Exercise materials START

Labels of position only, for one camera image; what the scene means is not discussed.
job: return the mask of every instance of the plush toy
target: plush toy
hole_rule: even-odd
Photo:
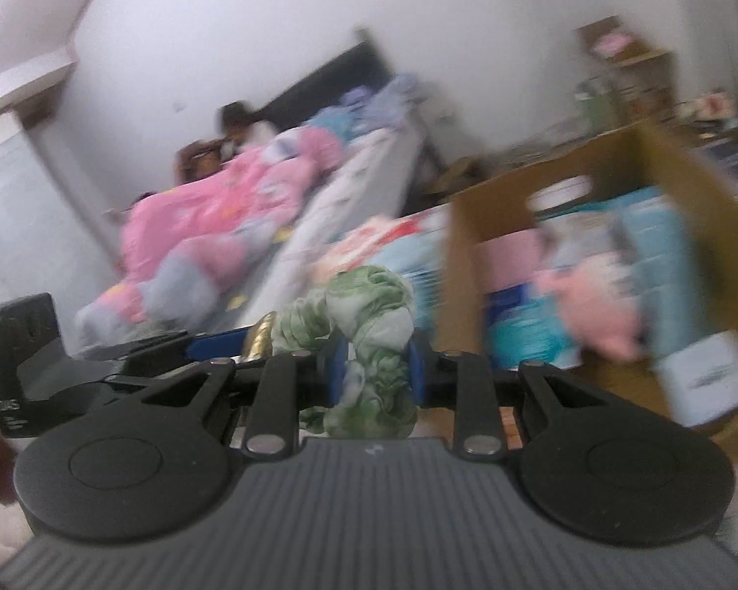
[[[535,285],[555,296],[558,315],[580,346],[618,362],[642,357],[640,300],[618,252],[587,257],[569,270],[541,270]]]

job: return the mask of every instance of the headboard
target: headboard
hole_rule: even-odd
[[[359,43],[321,66],[297,84],[268,102],[257,114],[280,131],[301,125],[321,108],[339,102],[356,86],[374,92],[391,81],[394,74],[384,61],[367,29],[358,29]]]

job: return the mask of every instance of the green fabric
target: green fabric
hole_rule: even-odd
[[[410,284],[375,265],[339,273],[282,311],[274,352],[319,350],[334,328],[352,342],[339,403],[301,412],[301,427],[331,437],[407,437],[416,411],[402,354],[413,332]]]

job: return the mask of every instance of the ribbed panel
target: ribbed panel
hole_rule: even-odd
[[[2,569],[10,590],[738,590],[707,538],[630,550],[541,518],[498,467],[440,441],[310,440],[248,469],[214,514],[149,544],[34,540]]]

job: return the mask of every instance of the metal screw
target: metal screw
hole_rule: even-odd
[[[470,455],[494,455],[503,447],[503,442],[490,435],[471,435],[464,443]]]
[[[275,455],[284,450],[286,442],[279,435],[255,435],[246,447],[256,455]]]

Exercise materials END

▶ [The problem] Write out again exactly the lines from the start of the data above through the line containing "target: green fabric", inclusive, excluding any pictures.

▶ [Output of the task]
Labels of position only, for one camera image; what the scene means is not discussed.
job: return the mask of every instance of the plush toy
target: plush toy
hole_rule: even-odd
Photo:
[[[535,285],[555,296],[558,315],[580,346],[618,362],[642,357],[640,300],[618,252],[587,257],[569,270],[541,270]]]

job: return the mask of every instance of the headboard
target: headboard
hole_rule: even-odd
[[[359,43],[321,66],[297,84],[268,102],[257,114],[280,131],[301,125],[321,108],[339,102],[356,86],[374,92],[391,81],[394,74],[384,61],[367,29],[358,29]]]

job: return the mask of every instance of the green fabric
target: green fabric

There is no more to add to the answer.